* _Work task_
The whole listing is to be written out again exactly; the pictures are not.

* _Dataset section_

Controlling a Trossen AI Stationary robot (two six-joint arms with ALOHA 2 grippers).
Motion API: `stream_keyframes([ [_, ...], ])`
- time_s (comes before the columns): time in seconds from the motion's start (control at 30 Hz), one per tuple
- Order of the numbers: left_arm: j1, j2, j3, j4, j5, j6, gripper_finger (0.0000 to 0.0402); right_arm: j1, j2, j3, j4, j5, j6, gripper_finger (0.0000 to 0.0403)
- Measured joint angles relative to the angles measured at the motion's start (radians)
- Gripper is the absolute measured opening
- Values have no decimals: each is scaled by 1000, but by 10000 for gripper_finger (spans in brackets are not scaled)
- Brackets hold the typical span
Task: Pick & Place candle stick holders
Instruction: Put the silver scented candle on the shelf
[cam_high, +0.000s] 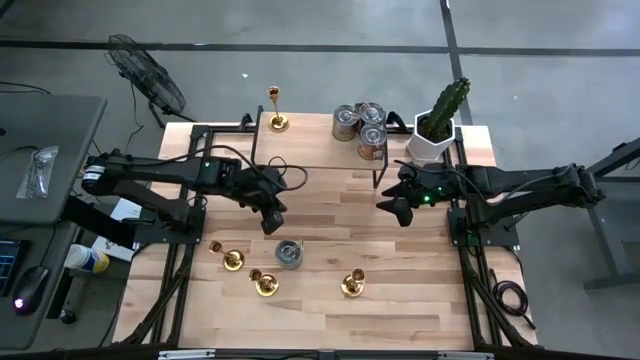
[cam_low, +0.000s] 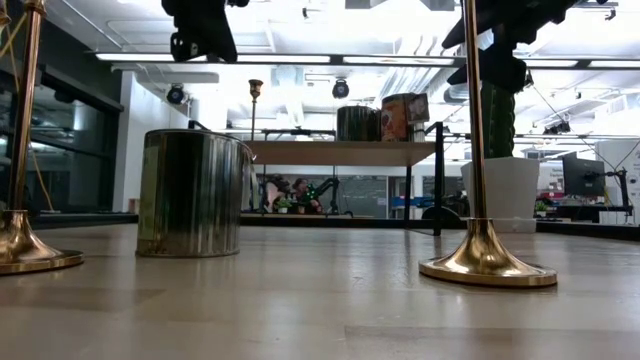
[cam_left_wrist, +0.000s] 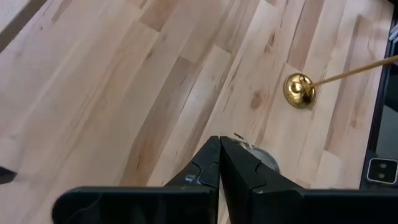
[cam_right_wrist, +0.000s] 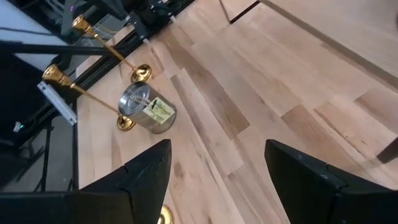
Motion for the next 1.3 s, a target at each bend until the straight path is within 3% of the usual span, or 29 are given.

* _Exercise answer_
Controlling a Trossen AI Stationary robot (two six-joint arms with ALOHA 2 grippers).
Motion API: `stream_keyframes([ [_, ...], ])`
- time_s (comes before the columns): time in seconds from the motion's start (control at 30 Hz), one per tuple
- Order of the numbers: left_arm: j1, j2, j3, j4, j5, j6, gripper_finger (0.0000 to 0.0402); right_arm: j1, j2, j3, j4, j5, j6, gripper_finger (0.0000 to 0.0403)
- Measured joint angles relative to the angles measured at the motion's start (radians)
- Gripper is the absolute measured opening
- Values have no decimals: each is scaled by 1000, but by 10000 for gripper_finger (spans in brackets are not scaled)
- Brackets hold the typical span
Task: Pick & Place candle stick holders
Instruction: Put the silver scented candle on the shelf
[cam_high, +0.000s] 
[cam_low, +0.000s] 
[cam_left_wrist, +0.000s] 
[cam_right_wrist, +0.000s] 
Motion for the next 1.3 s, a target at each bend until the straight path is within 3% of the usual span, or 29 are given.

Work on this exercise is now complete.